TASK TO CARRY OUT: Would you filter the listing below so that only lines with the word "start" remain?

DATA EXCERPT:
= Beginning of Section =
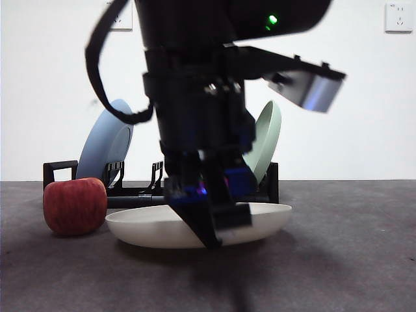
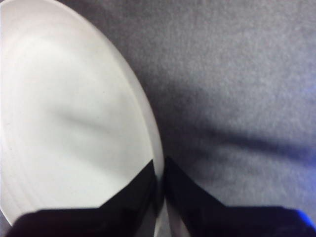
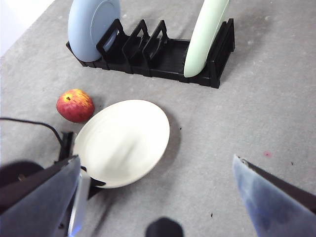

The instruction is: Take the yellow plate from the plate rack,put the plate on the table,take the apple from the table,put the apple in the plate

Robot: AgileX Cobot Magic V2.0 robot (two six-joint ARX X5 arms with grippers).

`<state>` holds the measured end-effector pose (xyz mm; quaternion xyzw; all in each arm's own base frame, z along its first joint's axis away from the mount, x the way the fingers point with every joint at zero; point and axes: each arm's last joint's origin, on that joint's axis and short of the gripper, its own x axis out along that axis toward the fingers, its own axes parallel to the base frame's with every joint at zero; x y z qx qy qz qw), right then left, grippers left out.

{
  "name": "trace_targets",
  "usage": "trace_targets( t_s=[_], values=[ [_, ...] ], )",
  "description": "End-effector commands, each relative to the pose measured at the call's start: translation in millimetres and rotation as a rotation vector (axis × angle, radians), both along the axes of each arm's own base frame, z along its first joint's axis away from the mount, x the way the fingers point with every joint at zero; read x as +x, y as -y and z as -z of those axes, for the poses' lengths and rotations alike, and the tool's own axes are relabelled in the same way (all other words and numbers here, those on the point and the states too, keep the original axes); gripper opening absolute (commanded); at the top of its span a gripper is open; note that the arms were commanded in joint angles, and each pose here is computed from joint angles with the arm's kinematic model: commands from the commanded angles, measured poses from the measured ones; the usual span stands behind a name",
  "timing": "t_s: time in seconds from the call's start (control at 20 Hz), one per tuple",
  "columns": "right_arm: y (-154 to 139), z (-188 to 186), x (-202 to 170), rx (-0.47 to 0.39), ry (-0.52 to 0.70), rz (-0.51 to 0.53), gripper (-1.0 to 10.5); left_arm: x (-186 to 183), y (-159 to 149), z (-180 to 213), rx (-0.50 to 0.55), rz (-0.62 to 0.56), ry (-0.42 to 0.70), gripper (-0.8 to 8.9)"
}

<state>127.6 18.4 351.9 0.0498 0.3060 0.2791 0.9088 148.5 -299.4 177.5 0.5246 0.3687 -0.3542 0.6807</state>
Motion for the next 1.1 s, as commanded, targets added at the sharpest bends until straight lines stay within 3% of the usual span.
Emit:
trace_targets(
  t_s=[0.05, 0.35, 0.55, 0.8, 0.95, 1.1],
  values=[
    [0, -2, 0, 0.001, 0.011, -0.004, 5.6, -3, 5, 13, 0.013, -0.021, 0.002, -0.06],
    [0, -2, 0, 0.0, 0.012, -0.004, 5.6, -4, 6, 29, 0.023, -0.1, -0.064, 0.05],
    [0, -2, 0, 0.001, 0.012, -0.004, 5.6, -6, 5, 27, -0.001, -0.105, -0.121, 1.96],
    [0, -1, 0, 0.001, 0.01, -0.004, 5.6, -9, 0, 14, -0.02, -0.138, -0.141, 1.95],
    [0, -2, 0, 0.001, 0.011, -0.004, 5.6, -13, -12, -25, -0.137, -0.19, -0.115, 1.95],
    [0, -1, 2, 0.003, 0.009, -0.007, 5.6, -20, -41, -87, -0.379, -0.258, -0.059, 1.94]
  ],
)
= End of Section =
ANSWER TO THE EXERCISE:
  "description": "End-effector commands, each relative to the pose measured at the call's start: translation in millimetres and rotation as a rotation vector (axis × angle, radians), both along the axes of each arm's own base frame, z along its first joint's axis away from the mount, x the way the fingers point with every joint at zero; read x as +x, y as -y and z as -z of those axes, for the poses' lengths and rotations alike, and the tool's own axes are relabelled in the same way (all other words and numbers here, those on the point and the states too, keep the original axes); gripper opening absolute (commanded); at the top of its span a gripper is open; note that the arms were commanded in joint angles, and each pose here is computed from joint angles with the arm's kinematic model: commands from the commanded angles, measured poses from the measured ones; the usual span stands behind a name",
  "timing": "t_s: time in seconds from the call's start (control at 20 Hz), one per tuple",

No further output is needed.